– Cieszę się, że miałem swój udział przy bramkach dla Wigier, ale najważniejsze, że te gole przyniosły nam wygrane- mówi Damian Kądzior.
Krótka pomeczowa rozmowa z Damianem Kądziorem po wygranym 2:0 przez Wigry meczu z Sandecją Nowy Sącz:
– Miałeś duży udział przy premierowym golu z Sandecją. Po Twoim precyzyjnym strzale z rzutu wolnego, bramkarz gości odbił piłkę przed siebie, a Kamil Adamek dopełnił tylko formalności. Asystę zaliczyłeś też tydzień wcześniej, podczas wygranego meczu w Bydgoszczy.
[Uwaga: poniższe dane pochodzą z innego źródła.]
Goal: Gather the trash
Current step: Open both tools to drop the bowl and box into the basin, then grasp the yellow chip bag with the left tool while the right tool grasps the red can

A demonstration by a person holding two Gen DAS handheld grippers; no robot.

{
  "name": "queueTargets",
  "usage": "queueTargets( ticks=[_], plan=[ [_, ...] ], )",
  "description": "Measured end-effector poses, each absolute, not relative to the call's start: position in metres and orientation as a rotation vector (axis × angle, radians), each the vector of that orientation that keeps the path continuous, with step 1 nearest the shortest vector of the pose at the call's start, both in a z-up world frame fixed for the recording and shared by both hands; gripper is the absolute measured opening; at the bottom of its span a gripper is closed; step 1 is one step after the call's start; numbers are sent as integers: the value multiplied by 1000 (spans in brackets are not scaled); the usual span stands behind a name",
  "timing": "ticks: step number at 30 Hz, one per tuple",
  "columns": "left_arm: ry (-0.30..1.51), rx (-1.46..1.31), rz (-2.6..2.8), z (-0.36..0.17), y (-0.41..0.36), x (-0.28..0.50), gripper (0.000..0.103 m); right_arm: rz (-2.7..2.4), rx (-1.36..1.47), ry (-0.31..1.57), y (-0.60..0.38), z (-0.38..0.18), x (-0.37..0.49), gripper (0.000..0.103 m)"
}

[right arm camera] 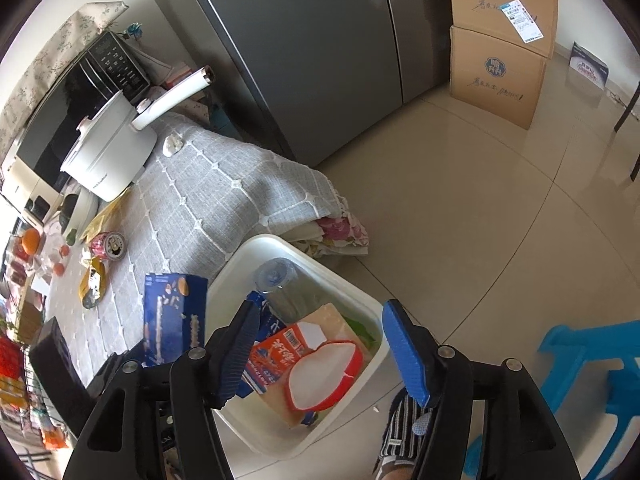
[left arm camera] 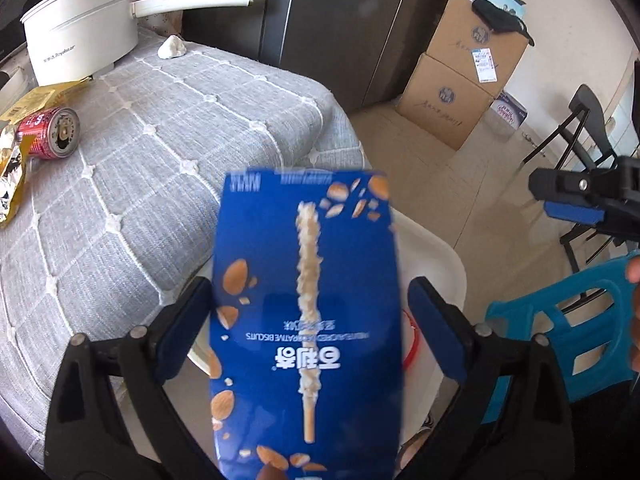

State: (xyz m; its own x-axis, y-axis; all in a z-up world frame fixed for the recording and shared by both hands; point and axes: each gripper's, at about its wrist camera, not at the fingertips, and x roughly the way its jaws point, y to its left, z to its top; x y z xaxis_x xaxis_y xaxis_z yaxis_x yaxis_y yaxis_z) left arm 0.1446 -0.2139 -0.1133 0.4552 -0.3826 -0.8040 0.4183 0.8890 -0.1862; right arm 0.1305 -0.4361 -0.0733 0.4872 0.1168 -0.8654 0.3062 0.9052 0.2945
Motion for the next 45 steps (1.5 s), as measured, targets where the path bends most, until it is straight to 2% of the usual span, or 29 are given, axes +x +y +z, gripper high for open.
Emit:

Damian Kądzior: Cieszę się, że miałem swój udział przy bramkach dla Wigier, ale najważniejsze, że te gole przyniosły nam wygrane. W Bydgoszczy miałem udział przy pierwszej bramce na 1:1, a w Suwałkach przy golu na 1:0, który dał nam pewien komfort. Nic tylko się cieszyć, że mogę pomóc Wigrom w pozostaniu na zapleczu ekstraklasy.
– W meczu z Sandecją mieliście przewagę, ale widziałem ile zdrowia Was to kosztuje. Ten mecz musieliście po prostu wybiegać. Doszło do tego, że w drugiej połowie niektórych łapały skurcze.
– W pierwszej połowie trochę oddaliśmy pole Sandecji, było duszno, trudno było w takich warunkach forsować tempo. W przerwie powiedzieliśmy sobie, że musimy zagrać inaczej, wyjść wyżej do rywala, zagrać pressingiem. Przyniosło to oczekiwany skutek. Momentami goście zaczęli dość rozpaczliwie się bronić, wybijać piłkę na oślep. Było nam łatwiej przeprowadzać kontrataki.
– Ciągle potrzebujecie punktów, by być pewnym utrzymania. Za tydzień jedziecie do Płocka, który zapewnił już sobie awans. Twoim zdaniem, to ma jakieś znaczenie?
– Trudno powiedzieć. Można zakładać, że gdyby nie mieli jeszcze tego awansu wyszliby do meczu z nami bardzo zdeteminowani, a z drugiej strony mają teraz czyste głowy, co sprzyja skutecznej grze. Zobaczymy jak Wisła podejdzie do tego spotkania. Może jej trener da szansę zmiennikom, młodych piłkarzom. W sumie dla nas to i tak nie ma wiekszego znaczenia. Jesteśmy w formie i możemy teraz skutecznie powalczyć o trzy punkty z każdym rywalem.